» Work instruction: When you reach the records below, output every one exactly as written but leave out any pictures.

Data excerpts
★ ★ ★ ★ ★
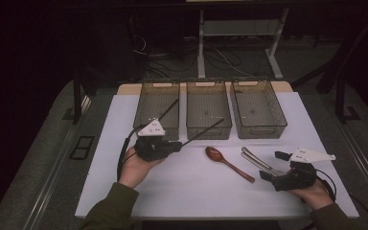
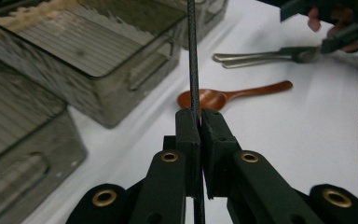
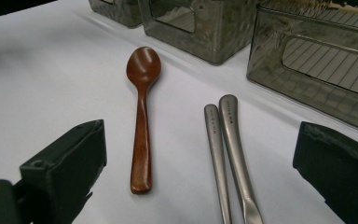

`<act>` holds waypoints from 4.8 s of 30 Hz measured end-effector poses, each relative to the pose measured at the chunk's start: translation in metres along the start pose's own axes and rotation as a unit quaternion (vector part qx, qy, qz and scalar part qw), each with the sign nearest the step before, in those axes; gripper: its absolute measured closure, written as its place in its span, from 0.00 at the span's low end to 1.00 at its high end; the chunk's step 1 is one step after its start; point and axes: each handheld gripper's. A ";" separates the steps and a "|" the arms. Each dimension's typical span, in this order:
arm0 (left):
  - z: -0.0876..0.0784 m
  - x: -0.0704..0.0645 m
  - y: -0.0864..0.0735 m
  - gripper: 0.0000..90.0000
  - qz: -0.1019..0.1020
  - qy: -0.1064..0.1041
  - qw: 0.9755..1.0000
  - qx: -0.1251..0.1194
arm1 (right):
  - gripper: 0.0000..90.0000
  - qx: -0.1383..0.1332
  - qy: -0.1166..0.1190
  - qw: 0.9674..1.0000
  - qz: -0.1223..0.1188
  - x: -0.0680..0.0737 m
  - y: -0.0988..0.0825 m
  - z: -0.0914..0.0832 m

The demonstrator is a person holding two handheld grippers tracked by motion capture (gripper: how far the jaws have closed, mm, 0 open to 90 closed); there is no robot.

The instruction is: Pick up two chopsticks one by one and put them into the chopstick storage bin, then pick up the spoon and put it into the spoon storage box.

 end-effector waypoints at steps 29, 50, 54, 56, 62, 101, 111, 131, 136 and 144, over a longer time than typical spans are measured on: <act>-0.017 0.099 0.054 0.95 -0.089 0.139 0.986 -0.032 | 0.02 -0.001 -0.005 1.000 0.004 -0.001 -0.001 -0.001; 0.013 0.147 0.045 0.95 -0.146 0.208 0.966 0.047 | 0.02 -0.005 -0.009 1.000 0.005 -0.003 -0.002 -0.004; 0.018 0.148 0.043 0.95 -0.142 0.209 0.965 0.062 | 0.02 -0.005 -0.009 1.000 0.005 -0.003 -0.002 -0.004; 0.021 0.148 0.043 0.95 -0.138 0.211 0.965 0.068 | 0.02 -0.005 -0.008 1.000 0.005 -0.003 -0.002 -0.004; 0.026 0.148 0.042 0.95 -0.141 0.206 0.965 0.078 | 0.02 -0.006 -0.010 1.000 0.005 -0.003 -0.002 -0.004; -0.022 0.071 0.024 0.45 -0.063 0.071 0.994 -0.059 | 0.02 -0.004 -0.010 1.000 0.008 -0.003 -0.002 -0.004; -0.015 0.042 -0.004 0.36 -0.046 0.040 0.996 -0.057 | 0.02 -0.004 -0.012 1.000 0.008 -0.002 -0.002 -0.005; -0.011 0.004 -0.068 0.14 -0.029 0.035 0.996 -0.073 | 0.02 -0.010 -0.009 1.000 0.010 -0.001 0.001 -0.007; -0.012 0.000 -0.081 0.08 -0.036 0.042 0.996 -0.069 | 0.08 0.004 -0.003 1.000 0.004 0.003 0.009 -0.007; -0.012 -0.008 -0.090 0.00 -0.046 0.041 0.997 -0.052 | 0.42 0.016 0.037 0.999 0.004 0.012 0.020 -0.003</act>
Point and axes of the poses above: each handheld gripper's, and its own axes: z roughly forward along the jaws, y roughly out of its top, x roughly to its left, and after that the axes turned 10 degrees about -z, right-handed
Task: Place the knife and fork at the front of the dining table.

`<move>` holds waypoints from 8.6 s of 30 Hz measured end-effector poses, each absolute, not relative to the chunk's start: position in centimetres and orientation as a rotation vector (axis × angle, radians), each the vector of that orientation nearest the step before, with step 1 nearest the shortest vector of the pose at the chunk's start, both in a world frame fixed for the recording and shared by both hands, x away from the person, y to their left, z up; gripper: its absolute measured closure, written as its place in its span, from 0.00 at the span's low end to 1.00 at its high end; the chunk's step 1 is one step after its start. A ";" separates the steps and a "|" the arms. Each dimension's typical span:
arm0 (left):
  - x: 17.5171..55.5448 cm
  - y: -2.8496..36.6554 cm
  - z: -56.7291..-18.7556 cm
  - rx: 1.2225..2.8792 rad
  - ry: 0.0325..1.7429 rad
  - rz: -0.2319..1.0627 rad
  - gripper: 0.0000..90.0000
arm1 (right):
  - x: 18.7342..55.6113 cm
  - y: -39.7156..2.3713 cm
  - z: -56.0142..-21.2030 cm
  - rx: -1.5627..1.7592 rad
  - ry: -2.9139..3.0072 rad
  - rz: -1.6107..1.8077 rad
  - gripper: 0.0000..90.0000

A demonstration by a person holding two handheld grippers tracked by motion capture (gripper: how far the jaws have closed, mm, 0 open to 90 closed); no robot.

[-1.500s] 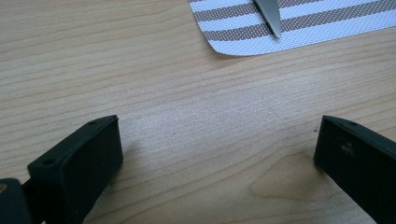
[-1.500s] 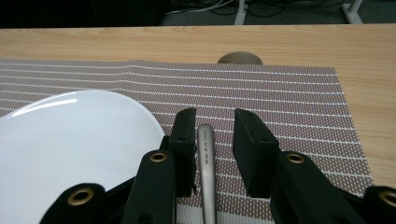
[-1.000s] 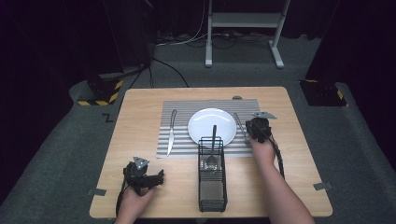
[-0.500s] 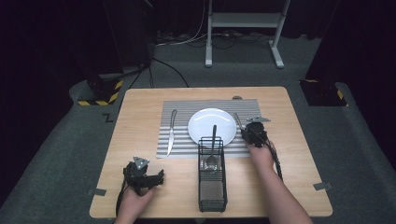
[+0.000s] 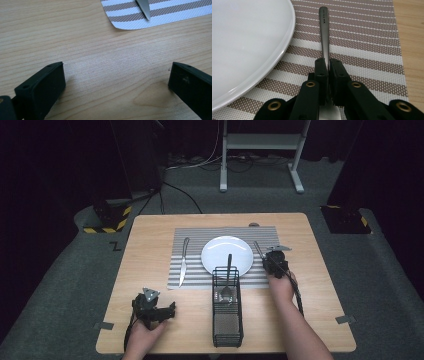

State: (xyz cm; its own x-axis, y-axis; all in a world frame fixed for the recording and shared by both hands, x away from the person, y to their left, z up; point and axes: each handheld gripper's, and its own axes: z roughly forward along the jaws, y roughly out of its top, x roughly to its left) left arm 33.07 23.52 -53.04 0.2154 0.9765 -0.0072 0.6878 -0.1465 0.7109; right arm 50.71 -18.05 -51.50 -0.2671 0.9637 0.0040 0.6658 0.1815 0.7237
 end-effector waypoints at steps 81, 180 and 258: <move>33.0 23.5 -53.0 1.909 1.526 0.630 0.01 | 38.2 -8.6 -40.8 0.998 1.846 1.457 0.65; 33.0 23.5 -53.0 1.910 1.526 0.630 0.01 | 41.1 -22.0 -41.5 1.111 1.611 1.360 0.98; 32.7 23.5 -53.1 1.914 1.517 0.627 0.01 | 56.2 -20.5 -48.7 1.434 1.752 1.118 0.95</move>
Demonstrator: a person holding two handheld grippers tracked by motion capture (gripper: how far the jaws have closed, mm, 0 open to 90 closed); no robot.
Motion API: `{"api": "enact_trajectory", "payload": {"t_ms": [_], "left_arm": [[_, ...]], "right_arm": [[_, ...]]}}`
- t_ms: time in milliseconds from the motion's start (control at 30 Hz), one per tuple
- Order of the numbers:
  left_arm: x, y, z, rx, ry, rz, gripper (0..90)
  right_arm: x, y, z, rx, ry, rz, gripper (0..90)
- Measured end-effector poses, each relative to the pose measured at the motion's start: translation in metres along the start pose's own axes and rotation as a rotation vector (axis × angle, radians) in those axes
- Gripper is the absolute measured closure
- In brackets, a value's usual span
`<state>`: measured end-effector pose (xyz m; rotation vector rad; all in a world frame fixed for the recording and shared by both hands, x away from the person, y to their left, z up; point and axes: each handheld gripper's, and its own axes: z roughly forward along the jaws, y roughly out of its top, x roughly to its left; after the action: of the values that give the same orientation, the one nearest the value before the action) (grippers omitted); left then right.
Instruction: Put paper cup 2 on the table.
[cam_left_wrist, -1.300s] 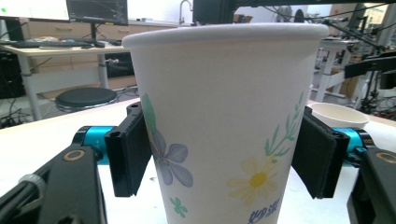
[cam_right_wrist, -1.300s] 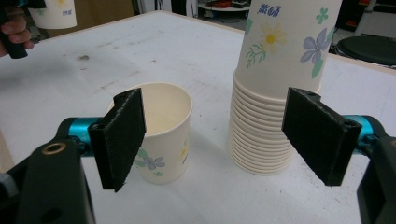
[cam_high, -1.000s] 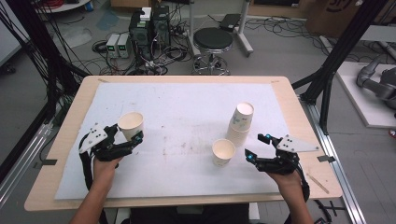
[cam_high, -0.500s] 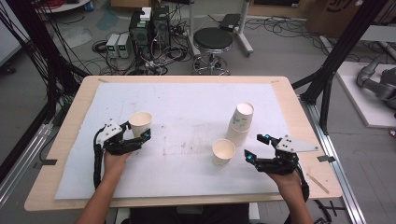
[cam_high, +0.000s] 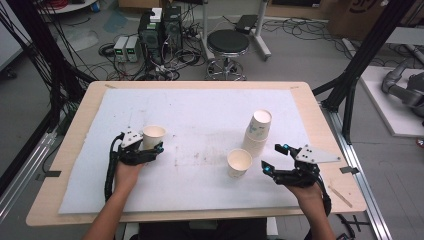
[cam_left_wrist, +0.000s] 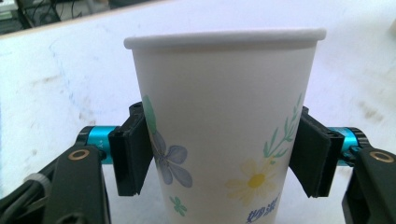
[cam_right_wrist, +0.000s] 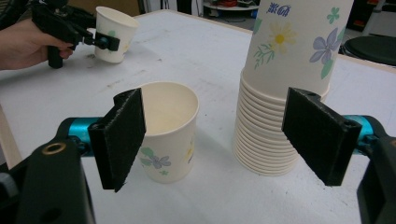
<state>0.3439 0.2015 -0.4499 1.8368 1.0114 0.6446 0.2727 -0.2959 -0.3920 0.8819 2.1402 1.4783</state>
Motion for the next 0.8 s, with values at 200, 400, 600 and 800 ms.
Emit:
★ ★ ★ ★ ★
» Answer to the problem:
`<act>` holds waypoints from 4.8 s of 30 Hz measured end-effector poses, each relative to the pose measured at the chunk's start: translation in metres along the start pose's own axes and rotation as a unit quaternion (vector part qx, qy, qz and scalar part qw), each with the sign nearest the step before, in those axes; gripper: its absolute measured closure, written as its place in its span, from 0.00 at the span's low end to 1.00 at its high end; the chunk's step 1 is one step after its start; point and axes: each handheld gripper's. A ";" separates the steps and a "|" the arms. Each dimension's typical span, in this order:
arm0 (left):
  - z: -0.0876..0.0784 m
  - x: -0.0704..0.0645 m
  - y: -0.0864..0.0735 m
  - gripper: 0.0000..90.0000
  - qz: -0.1019..0.1020
  - qy: -0.1064..0.1041
  - qw: 0.9755..1.0000
  - qx: -0.1251..0.1194
arm1 (right):
  - gripper: 0.0000..90.0000
  - qx: -0.1383..0.1332
  - qy: -0.1166..0.1190
  - qw: 0.9674..1.0000
  - qz: -0.1223..0.1188
  - x: -0.0680..0.0737 m
  - y: -0.0988..0.0825 m
  - z: -0.0914..0.0832 m

The demonstrator is a person holding two handheld grippers tracked by motion capture (gripper: how far the jaws have closed, mm, 0 open to 90 closed); there is no robot.

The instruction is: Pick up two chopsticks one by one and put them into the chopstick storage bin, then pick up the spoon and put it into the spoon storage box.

 end-effector waypoints at steps 29, 50, 54, 56, 62, 101, 111, 131, 136 and 144, over a longer time than typical spans are measured on: <act>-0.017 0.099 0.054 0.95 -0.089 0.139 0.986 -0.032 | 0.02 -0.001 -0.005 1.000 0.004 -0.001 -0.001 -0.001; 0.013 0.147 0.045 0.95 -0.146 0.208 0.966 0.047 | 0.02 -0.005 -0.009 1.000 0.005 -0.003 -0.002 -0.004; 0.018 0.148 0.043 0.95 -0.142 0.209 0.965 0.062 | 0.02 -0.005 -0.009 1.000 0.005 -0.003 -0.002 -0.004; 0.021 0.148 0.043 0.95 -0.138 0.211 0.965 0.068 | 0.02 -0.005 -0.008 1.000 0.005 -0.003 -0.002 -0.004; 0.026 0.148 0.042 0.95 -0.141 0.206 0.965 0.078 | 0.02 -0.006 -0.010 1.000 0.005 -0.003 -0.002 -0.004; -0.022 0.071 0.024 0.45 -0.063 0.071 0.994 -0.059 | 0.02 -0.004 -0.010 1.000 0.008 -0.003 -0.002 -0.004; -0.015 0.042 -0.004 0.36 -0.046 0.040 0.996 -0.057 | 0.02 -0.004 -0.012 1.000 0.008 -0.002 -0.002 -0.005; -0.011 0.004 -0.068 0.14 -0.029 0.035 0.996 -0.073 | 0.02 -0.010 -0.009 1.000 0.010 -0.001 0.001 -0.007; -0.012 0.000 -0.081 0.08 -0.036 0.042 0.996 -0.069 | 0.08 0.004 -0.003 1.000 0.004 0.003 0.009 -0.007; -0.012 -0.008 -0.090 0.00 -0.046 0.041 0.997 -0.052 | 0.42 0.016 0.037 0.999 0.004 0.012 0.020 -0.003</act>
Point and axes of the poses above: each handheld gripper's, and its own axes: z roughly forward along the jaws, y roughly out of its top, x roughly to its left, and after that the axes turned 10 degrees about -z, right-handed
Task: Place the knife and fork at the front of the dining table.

`<move>` holds waypoints from 8.6 s of 30 Hz measured end-effector poses, each absolute, not relative to the chunk's start: position in centimetres and orientation as a rotation vector (axis × angle, radians), each the vector of that orientation nearest the step before, with step 1 nearest the shortest vector of the pose at the chunk's start, both in a world frame fixed for the recording and shared by both hands, x away from the person, y to their left, z up; gripper: its absolute measured closure, written as its place in its span, from 0.00 at the span's low end to 1.00 at its high end; the chunk's step 1 is one step after its start. A ";" separates the steps and a "|" the arms. Each dimension's typical span:
arm0 (left):
  - x: 17.5171..55.5448 cm
  - y: -2.8496..36.6554 cm
  - z: -56.7291..-18.7556 cm
  - rx: 1.2225..2.8792 rad
  - ry: 0.0325..1.7429 rad
  - rz: -0.2319..1.0627 rad
  - gripper: 0.0000..90.0000
arm1 (right):
  - x: 18.7342..55.6113 cm
  - y: -39.7156..2.3713 cm
  - z: -56.0142..-21.2030 cm
  - rx: -1.5627..1.7592 rad
  - ry: -2.9139..3.0072 rad
  - rz: -1.6107..1.8077 rad
  - gripper: 0.0000..90.0000

A demonstration by a person holding two handheld grippers tracked by motion capture (gripper: how far the jaws have closed, mm, 0 open to 90 closed); no robot.

[-1.500s] 
[-1.500s] 
[-1.000s] 
[-0.500s] 
[+0.000s] 

State: (xyz cm; its own x-axis, y-axis; all in a world frame fixed for the recording and shared by both hands, x away from the person, y to their left, z up; point and axes: each handheld gripper's, and its own axes: z roughly forward along the jaws, y roughly out of its top, x roughly to its left) left arm 33.07 23.52 -53.04 0.2154 0.9765 -0.0072 0.6878 -0.1465 0.7109; right arm 50.71 -18.05 -51.50 -0.2671 0.9637 0.0040 0.6658 0.1815 0.7237
 end-effector waypoints at steps 81, 180 and 258: <move>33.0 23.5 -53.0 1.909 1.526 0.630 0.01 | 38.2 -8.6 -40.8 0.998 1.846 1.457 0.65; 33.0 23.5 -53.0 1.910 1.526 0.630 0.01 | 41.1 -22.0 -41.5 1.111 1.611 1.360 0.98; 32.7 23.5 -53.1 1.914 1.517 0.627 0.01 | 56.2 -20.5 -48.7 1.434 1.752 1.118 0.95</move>
Demonstrator: a person holding two handheld grippers tracked by motion capture (gripper: how far the jaws have closed, mm, 0 open to 90 closed); no robot.
Motion API: `{"api": "enact_trajectory", "payload": {"t_ms": [_], "left_arm": [[_, ...]], "right_arm": [[_, ...]]}}`
- t_ms: time in milliseconds from the motion's start (control at 30 Hz), one per tuple
- Order of the numbers:
  left_arm: x, y, z, rx, ry, rz, gripper (0..90)
  right_arm: x, y, z, rx, ry, rz, gripper (0..90)
- Measured end-effector poses, each relative to the pose measured at the motion's start: translation in metres along the start pose's own axes and rotation as a rotation vector (axis × angle, radians) in those axes
- Gripper is the absolute measured closure
- In brackets, a value's usual span
`<state>`: measured end-effector pose (xyz m; rotation vector rad; all in a world frame fixed for the recording and shared by both hands, x away from the person, y to their left, z up; point and axes: each handheld gripper's, and its own axes: z roughly forward along the jaws, y roughly out of its top, x roughly to its left; after the action: of the values that give the same orientation, the one nearest the value before the action) (grippers omitted); left then right.
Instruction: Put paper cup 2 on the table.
[cam_left_wrist, -1.300s] 
[cam_right_wrist, -1.300s] 
[cam_high, -1.000s] 
[cam_high, -0.500s] 
[cam_high, +0.000s] 
[cam_left_wrist, +0.000s] 
[cam_right_wrist, +0.000s] 
<state>0.3439 0.2015 -0.4499 1.8368 1.0114 0.6446 0.2727 -0.2959 -0.3920 0.8819 2.1402 1.4783</state>
Motion for the next 0.8 s, with values at 200, 400, 600 and 800 ms.
Emit:

The output above is complete as it stands.